Unit test execution speed (how many tests per second?) - unit-testing

What kind of execution rate do you aim for with your unit tests (# test per second)? How long is too long for an individual unit test?
I'd be interested in knowing if people have any specific thresholds for determining whether their tests are too slow, or is it just when the friction of a long running test suite gets the better of you?
Finally, when you do decide the tests need to run faster, what techniques do you use to speed up your tests?
Note: integration tests are obviously a different matter again. We are strictly talking unit tests that need to be run as frequently as possible.
Response roundup: Thanks for the great responses so far. Most advice seems to be don't worry about the speed -- concentrate on quality and just selectively run them if they are too slow. Answers with specific numbers have included aiming for <10ms up to 0.5 and 1 second per test, or just keeping the entire suite of commonly run tests under 10 seconds.
Not sure whether it's right to mark one as an "accepted answer" when they're all helpful :)

All unit tests should run in under a second (that is all unit tests combined should run in 1 second). Now I'm sure this has practical limits, but I've had a project with a 1000 tests that run this fast on a laptop. You'll really want this speed so your developers don't dread refactoring some core part of the model (i.e., Lemme go get some coffee while I run these tests...10 minutes later he comes back).
This requirement also forces you to design your application correctly. It means that your domain model is pure and contains zero references to any type of persistance (File I/O, Database, etc). Unit tests are all about testing those business relatonships.
Now that doesn't mean you ignore testing your database or persistence. But these issues are now isolated behind repositories that can be separately tested with integration tests that is located in a separate project. You run your unit tests constantly when writing domain code and then run your integration tests once on check in.

The goal is 100s of tests per second. The way you get there is by following Michael Feather's rules of unit tests.
An important point that came up in a past CITCON discussion is that if your tests aren't this fast it is quite likely that you aren't getting the design benefits of unit testing.

If we're talking strictly unit tests, I'd aim more for completeness than speed.
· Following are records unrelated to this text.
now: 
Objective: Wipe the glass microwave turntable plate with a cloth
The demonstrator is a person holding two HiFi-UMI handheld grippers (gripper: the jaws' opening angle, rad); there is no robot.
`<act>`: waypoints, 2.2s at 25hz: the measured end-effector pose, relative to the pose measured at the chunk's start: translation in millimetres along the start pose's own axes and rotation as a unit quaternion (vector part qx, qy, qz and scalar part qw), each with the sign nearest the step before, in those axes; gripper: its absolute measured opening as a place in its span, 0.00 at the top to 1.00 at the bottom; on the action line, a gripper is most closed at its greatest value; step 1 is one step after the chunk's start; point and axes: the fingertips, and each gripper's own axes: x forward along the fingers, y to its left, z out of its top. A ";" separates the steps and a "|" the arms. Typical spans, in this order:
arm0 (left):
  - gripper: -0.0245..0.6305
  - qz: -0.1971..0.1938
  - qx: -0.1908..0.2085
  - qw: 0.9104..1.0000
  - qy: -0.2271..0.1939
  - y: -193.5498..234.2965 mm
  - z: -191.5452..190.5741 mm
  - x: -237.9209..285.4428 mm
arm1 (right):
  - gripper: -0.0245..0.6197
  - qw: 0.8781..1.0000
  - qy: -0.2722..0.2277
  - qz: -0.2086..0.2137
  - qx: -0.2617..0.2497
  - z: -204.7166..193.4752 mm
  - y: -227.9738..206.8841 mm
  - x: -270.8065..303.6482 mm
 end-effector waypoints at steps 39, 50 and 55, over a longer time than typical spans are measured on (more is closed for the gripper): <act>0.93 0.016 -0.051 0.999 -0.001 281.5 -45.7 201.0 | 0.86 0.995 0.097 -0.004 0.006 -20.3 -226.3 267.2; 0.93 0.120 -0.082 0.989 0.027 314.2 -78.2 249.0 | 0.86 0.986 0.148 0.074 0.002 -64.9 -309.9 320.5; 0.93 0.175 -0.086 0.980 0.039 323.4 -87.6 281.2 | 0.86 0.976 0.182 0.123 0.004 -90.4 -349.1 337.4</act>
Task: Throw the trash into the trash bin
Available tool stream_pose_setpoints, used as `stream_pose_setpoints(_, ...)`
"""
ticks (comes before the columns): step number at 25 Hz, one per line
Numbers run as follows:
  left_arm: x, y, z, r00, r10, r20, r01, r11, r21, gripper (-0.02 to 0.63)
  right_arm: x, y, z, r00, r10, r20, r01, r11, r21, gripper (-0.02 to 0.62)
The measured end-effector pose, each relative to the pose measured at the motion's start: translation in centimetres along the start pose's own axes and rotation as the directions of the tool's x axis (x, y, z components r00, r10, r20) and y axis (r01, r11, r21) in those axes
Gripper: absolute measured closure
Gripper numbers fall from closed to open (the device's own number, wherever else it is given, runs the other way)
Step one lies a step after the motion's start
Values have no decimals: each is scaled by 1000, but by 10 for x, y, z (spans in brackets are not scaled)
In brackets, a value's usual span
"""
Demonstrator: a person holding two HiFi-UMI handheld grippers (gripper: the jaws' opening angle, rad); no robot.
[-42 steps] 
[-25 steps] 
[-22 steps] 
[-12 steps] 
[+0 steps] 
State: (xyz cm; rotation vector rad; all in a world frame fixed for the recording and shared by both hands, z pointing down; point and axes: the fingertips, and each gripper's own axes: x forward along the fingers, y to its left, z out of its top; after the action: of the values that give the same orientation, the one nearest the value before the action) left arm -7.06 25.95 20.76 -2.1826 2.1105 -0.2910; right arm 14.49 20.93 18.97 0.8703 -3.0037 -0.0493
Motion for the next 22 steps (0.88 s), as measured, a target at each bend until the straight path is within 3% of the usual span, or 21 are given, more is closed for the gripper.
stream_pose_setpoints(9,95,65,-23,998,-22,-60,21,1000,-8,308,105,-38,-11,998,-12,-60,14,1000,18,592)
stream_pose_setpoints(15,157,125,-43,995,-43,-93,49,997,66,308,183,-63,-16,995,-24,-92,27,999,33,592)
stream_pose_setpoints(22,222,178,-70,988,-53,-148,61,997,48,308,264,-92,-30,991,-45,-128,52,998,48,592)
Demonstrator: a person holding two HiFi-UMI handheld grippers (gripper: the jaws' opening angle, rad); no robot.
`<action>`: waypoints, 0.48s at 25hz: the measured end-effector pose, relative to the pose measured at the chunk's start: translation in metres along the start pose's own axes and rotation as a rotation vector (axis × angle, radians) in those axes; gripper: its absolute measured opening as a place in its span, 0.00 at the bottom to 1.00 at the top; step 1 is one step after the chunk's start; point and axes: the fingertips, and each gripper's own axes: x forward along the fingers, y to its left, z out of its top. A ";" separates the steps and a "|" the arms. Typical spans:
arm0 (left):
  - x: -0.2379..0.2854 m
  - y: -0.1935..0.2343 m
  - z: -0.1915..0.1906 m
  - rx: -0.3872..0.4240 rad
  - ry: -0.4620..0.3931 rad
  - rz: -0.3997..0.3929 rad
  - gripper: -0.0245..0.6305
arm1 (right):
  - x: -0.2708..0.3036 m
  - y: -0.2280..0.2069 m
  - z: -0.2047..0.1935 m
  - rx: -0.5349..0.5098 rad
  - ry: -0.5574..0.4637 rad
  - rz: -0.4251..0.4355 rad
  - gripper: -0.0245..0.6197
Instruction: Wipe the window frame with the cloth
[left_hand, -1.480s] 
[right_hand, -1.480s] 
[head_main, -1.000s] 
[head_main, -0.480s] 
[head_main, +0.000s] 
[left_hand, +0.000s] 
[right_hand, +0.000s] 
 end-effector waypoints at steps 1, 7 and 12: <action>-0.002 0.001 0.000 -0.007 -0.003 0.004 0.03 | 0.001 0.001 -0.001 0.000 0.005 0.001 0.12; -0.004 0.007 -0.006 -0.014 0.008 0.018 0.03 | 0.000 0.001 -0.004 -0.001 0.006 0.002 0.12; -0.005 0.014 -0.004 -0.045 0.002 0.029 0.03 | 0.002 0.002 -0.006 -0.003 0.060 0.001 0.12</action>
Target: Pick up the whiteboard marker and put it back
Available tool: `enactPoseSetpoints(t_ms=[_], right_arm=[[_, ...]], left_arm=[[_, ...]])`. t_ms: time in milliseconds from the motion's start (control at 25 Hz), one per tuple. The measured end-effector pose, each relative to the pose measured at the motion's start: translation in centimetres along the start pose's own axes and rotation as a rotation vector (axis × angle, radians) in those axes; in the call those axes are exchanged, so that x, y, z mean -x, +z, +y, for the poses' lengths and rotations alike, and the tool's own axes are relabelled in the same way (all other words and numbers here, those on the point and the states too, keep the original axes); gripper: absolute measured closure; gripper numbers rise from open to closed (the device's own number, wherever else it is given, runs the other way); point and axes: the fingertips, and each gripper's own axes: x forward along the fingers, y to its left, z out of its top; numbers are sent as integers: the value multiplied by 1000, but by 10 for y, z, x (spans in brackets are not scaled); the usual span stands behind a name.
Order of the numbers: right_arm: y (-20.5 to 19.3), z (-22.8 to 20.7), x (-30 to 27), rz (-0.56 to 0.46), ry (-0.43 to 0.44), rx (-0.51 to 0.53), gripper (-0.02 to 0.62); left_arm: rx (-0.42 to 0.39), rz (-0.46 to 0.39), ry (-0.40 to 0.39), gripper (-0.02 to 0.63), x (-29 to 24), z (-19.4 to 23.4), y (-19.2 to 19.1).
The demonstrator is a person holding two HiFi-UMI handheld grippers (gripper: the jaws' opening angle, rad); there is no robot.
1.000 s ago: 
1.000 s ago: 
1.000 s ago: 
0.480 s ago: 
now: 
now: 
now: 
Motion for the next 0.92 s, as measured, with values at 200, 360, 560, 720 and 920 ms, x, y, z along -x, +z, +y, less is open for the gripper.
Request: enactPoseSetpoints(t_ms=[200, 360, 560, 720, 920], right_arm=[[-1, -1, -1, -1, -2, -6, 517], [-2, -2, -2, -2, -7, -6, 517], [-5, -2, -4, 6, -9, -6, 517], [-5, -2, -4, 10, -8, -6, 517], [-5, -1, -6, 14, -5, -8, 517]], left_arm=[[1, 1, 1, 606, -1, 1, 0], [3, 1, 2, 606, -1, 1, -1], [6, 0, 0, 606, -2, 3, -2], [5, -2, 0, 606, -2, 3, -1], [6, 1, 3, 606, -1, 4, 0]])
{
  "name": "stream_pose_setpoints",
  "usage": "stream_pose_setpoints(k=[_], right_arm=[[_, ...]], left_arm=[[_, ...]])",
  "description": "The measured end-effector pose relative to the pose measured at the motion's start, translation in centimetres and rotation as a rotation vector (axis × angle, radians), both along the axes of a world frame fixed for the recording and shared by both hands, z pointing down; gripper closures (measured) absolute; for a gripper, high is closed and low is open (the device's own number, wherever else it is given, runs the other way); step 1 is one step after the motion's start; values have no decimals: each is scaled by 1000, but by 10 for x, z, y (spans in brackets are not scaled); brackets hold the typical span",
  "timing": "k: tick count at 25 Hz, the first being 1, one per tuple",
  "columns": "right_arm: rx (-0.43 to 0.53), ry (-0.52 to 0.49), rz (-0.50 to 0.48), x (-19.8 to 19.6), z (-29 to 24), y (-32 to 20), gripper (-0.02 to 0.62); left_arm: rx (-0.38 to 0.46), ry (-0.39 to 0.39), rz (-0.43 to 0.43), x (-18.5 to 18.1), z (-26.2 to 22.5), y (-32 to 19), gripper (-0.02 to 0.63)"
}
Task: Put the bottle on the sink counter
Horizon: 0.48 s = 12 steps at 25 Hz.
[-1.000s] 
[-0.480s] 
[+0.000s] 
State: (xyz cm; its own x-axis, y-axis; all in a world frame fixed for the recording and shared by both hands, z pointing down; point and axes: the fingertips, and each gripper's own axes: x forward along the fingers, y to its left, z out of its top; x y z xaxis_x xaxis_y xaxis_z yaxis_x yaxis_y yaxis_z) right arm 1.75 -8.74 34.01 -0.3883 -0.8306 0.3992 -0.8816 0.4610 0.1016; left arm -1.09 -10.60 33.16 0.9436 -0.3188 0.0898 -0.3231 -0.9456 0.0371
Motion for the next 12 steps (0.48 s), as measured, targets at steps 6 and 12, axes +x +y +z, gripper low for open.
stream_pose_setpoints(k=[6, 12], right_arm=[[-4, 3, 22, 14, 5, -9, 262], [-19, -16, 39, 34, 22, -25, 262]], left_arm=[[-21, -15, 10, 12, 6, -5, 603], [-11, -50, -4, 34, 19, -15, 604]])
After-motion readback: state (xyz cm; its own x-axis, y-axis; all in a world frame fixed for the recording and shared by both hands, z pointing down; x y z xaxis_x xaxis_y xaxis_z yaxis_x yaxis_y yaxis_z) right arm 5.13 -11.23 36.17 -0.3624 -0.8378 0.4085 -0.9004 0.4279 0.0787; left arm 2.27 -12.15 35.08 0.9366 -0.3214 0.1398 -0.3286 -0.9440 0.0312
If the run time starts to cause friction, separate the test into different project/classes etc., and only run the tests related to what you're working on. Let the Integration server run all the tests on checkin.

I tend to focus more on readability of my tests than speed. However, I still try to make them reasonably fast. I think if they run on the order of milliseconds, you are fine. If they run a second or more per test... then you might be doing something that should be optimized.
Slow tests only become a problem as the system matures and causes the build to take hours, at which point you are more likely running into an issue of a lot of kind of slow tests rather than one or 2 tests that you can optimize easily... thus you should probably pay attention RIGHT AWAY if you see lots of tests running hundreds of milliseconds each (or worse, seconds each), rather than wait till it gets to the hundreds of tests taking that long point (at which point it is going to be really hard to solve the problem).
Even so, it will only reduce the time between when your automated build issues errors... which is ok if it is an hour later (or even a few hours later), I think. The problem is running them before you check in, but this can be avoided by selecting a small subset of tests to run that are related to what you are working on. Just make sure to fix the build if you check in code that breaks tests you didn't run!

We're currently at 270 tests in around 3.something seconds. There are probably around 8 tests that perform file IO.
These are run automatically upon a successful build of our libraries on every engineers machine. We have more extensive (and time consuming) smoke-testing that is done by the build machine every night, or can be started manually on an engineers machine.
As you can see we haven't yet reached the problem of tests being too time consuming. 10 seconds for me is the point where it starts to become intrusive, when we start to approach that it'll be something we'll take a look at. We'll likely move the lower level libraries, which are more robust since they change infrequently and have few dependencies, into the nightly builds, or a configuration where they're only executed by the build machine.
If you find it's taking more than a few seconds to run a hundred or so tests you may need to examine what you are classifying as a unit test and whether it would be better treated as a smoke test.
your mileage will obviously be highly variable depending on your area of development.

Data Point -- Python Regression Tests
Here are the numbers on my laptop for running "make test" for Python 2.5.2:
number of tests: 3851 (approx)
execution time: 9 min, 6 sec
execution rate: 7 tests / sec

One of the most important rules about unit tests is they should run fast.
How long is too long for an individual unit test?
Developers should be able to run the whole suite of unit tests in seconds, and definitely not in minutes and minutes. Developers should be able to quickly run them after changing the code in anyway. If it takes too long, they won't bother running them and you lose one of the main benefits of the tests.
What kind of execution rate do you aim for with your unit tests (# test per second)?
You should aim for each test to run in an order of milliseconds, anything over 1 second is probably testing too much.
We currently have about 800 tests that run in under 30 seconds, about 27 tests per second. This includes the time to launch the mobile emulator needed to run them. Most of them each take 0-5ms (if I remember correctly).
We have one or two that take about 3 seconds, which are probably candidates for checking, but the important thing is the whole test suite doesn't take so long that it puts off developers running it, and doesn't significantly slow down our continuous integration build.
We also have a configurable timeout limit set to 5 seconds -- anything taking longer will fail.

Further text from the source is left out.